The task —
Could you please return each line of the data that has the word "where"?

The data —
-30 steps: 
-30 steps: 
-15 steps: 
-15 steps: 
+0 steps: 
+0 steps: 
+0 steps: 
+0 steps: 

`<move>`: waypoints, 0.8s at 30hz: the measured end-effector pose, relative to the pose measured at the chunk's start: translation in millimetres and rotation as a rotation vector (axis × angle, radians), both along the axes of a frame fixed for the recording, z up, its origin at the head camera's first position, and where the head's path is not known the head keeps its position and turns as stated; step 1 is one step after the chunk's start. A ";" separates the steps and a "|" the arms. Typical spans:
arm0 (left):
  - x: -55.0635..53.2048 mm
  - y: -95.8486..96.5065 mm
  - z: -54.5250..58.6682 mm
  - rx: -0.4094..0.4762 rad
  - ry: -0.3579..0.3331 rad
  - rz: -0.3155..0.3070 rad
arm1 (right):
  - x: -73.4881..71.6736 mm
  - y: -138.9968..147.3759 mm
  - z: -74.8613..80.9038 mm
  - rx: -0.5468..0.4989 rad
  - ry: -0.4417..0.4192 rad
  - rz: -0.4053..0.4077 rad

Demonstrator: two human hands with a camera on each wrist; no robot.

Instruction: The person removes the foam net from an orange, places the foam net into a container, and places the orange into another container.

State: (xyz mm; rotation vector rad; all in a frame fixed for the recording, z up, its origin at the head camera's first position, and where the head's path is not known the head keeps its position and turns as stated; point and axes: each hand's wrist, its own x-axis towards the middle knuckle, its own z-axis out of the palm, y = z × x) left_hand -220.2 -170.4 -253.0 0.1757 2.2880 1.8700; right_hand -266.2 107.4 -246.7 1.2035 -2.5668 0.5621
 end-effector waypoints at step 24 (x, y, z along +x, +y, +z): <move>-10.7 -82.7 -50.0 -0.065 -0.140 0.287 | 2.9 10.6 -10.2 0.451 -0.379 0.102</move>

Solved problem —
`<move>`: waypoints, 0.8s at 30hz: the measured end-effector pose, relative to the pose measured at the chunk's start: translation in millimetres and rotation as a rotation vector (axis × angle, radians), both along the axes of a frame fixed for the recording, z up, its origin at the head camera's first position, and where the head's path is not known the head keeps its position and turns as stated; step 1 is one step after the chunk's start. A ";" separates the steps and a "|" the arms. Typical spans:
State: (xyz mm; rotation vector rad; all in a frame fixed for the recording, z up, its origin at the head camera's first position, and where the head's path is not known the head keeps its position and turns as stated; point and axes: each hand's wrist, its own x-axis towards the middle knuckle, its own z-axis out of the palm, y = z × x) left_hand -220.2 -170.4 -253.0 0.1757 2.2880 1.8700; right_hand -266.2 107.4 -246.7 1.2035 -2.5668 0.5621

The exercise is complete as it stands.